LEP Economic Profiles - How do local assets affect productivity?
Local Productivity Analysis
Note that some Local Authorities are in more than one LEP area. These authorities can be identified by the darker colouration.
The lighter bars show the full range of possible values, the darker bars show the values that apply to the selected LEP.
Standard economic studies only provide a partial picture
The standard approach is to gather series of economic indicators and to describe each individually, showing how an area performs relative to a given benchmark, whether it be a regional/UK average or a set of comparator areas. This analysis is then used to infer area characteristics that will contribute or hinder development prospects.
That approach does not help policy-makers to understand:
- how the mix of local attributes can help to determine the future prospects of an area;
- which of the particular local attributes under review is of most significance in determining future potential;
- how the mix of attributes varies from other benchmark areas or more economically successful parts of the country.
An integrated analysis offers more insight into performance
The key to understanding economic performance and potential is to comprehend the way in which the assets of an area come together to improve or limit performance prospects.

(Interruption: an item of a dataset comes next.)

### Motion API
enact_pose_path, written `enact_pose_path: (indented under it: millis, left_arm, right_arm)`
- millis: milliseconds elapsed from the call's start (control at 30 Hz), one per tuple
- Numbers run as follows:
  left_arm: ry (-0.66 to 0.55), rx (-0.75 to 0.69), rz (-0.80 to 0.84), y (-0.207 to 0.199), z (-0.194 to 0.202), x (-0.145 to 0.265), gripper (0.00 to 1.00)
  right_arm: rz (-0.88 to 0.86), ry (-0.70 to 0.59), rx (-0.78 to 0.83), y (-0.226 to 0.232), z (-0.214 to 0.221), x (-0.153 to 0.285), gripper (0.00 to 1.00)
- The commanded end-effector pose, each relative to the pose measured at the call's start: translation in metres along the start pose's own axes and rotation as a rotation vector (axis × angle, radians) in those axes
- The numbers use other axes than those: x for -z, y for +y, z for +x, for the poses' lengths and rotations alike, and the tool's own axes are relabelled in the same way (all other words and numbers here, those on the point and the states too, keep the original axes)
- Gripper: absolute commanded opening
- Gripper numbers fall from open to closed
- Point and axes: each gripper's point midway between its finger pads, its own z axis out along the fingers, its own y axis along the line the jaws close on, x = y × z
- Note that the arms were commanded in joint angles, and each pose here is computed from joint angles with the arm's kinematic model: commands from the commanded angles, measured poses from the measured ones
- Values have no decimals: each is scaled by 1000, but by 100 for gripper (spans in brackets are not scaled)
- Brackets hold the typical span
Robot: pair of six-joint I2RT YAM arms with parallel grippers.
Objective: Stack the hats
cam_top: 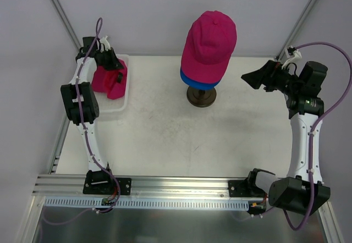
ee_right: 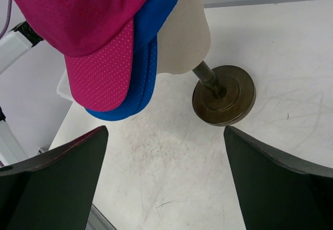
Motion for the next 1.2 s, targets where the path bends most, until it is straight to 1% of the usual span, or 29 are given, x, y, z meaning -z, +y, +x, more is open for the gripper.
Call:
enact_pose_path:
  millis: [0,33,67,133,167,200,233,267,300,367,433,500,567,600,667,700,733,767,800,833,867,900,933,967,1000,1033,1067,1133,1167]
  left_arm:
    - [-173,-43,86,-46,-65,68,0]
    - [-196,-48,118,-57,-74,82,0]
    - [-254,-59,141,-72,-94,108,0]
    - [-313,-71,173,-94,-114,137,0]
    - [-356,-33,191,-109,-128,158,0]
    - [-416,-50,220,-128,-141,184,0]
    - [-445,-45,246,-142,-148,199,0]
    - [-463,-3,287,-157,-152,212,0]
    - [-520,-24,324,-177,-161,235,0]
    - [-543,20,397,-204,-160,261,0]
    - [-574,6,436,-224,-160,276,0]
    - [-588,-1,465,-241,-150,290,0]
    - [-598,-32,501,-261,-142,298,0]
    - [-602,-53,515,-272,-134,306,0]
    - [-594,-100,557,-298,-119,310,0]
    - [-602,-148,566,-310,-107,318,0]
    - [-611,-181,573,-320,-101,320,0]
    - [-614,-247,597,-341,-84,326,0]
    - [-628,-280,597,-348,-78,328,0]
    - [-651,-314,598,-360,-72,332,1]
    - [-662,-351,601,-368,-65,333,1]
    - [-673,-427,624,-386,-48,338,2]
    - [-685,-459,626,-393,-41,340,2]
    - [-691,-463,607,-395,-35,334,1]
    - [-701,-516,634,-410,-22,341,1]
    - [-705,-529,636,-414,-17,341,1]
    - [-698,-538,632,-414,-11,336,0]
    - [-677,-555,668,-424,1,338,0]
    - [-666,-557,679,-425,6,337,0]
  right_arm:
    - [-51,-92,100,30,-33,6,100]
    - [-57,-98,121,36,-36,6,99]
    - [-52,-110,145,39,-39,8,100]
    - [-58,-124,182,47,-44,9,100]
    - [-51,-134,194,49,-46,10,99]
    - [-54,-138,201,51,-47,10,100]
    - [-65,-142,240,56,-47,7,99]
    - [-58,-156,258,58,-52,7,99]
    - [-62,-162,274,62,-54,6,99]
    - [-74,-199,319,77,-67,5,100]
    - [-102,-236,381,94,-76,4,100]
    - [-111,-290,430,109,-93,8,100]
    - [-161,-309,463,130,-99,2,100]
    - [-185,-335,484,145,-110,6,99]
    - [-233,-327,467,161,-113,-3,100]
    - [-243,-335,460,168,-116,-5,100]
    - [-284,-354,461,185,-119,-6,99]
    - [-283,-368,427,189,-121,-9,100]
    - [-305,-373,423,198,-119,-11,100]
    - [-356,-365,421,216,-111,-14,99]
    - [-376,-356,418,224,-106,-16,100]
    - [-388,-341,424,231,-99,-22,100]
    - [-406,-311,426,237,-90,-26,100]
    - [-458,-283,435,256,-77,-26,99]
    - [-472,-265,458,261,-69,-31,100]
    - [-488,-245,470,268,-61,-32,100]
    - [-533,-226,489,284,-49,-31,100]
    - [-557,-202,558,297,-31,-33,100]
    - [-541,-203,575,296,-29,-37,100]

We have looked at eight asset groups:
- The proportion of micro (<5) firms, Business density, and Business vibrancy
- Labour Market
- Activity rate and Job density
- Full-time employment rate and Net Commuting
- Location/ Accessibility
- Rail journey time to London, Accessibility to 8 largest business centres, and Accessibility to large airports
- Industrial Base
- GVA-weighted sector employment distribution, Knowledge-based industries concentration, and Agglomeration elasticity
- Managerial and professional jobs, NVQ level 4+ qualifications rate, and the rate of no qualification
- Council Tax A&B band properties and Private sector stock
- Property mix
- Factory workspace and Office workspace
In order to understand the variety, pattern, and interaction of a wider range of indicators, we employ two statistical techniques.
- Factor analysis identifies common patterns in sets of different variables. This means that we can ‘summarise’ all of the indicators within a few newly constructed variables.
- These summary variables are then used in a regression analysis to determine how they explain variation in GVA per hour performance across areas, and to estimate the extent to which the local asset base assists/hinders local performance.